EU-Kommission plant Maßnahmen gegen Energiekrise
Wichtige Fakten
- • EU-Energieimportkosten stiegen um 22 Milliarden Euro in 44 Tagen
- • Mineralölsteuer soll um 17 Cent pro Liter für zwei Monate gesenkt werden
- • EU-Kommission will Koordination bei Gasbeschaffung verbessern
- • Temporäre Lockerung von Staatsbeihilfen geplant
- • Von der Leyen fordert stärkeren Ausbau erneuerbarer Energien
EU plant Maßnahmen gegen Energiekrise
Die EU-Kommissionspräsidentin Ursula von der Leyen hat die hohen Kosten der Abhängigkeit von fossilen Brennstoffen für die Mitgliedsstaaten betont und angekündigt, beim informellen EU-Gipfel in Zypern einen Katalog an Maßnahmen vorzulegen. Seit Beginn des Konflikts vor 44 Tagen seien die Energieimportkosten um mehr als 22 Milliarden Euro gestiegen, ohne zusätzliche Energie zu liefern.

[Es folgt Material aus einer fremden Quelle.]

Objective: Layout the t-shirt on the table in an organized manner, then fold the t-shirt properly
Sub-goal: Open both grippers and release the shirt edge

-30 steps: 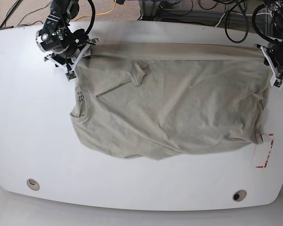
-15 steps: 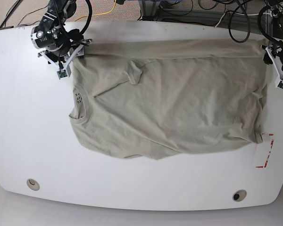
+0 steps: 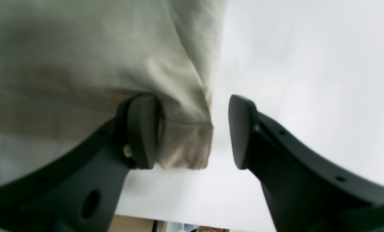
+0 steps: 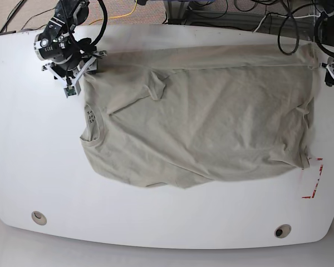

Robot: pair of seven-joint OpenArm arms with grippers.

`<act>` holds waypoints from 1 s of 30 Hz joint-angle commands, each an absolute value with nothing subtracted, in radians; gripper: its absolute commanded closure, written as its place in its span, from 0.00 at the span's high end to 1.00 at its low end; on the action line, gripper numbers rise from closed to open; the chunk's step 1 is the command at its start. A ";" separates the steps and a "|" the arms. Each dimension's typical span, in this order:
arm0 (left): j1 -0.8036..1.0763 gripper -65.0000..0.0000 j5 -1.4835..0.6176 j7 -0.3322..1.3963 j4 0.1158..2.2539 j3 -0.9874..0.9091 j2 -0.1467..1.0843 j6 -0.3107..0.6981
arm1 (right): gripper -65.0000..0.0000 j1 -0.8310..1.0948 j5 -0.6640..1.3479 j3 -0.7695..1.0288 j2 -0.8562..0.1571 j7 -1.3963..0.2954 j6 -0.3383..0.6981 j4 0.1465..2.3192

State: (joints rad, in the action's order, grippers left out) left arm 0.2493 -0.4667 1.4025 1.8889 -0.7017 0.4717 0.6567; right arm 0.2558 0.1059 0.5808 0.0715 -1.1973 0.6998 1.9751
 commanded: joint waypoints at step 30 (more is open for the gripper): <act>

Geplante Schritte und Herausforderungen
Zu den geplanten Maßnahmen gehören eine bessere Koordination der Gasbeschaffung, ähnlich wie während der Energiekrise nach dem russischen Überfall auf die Ukraine, sowie die Untersuchung von Gasspeicherung und die Abstimmung bei der Freigabe nationaler Ölreserven. Die Mineralölsteuer soll vorübergehend um 17 Cent pro Liter gesenkt werden, und Staatsbeihilfen sollen gelockert werden, während der Fokus auf erneuerbaren Energien und Atomkraft liegt.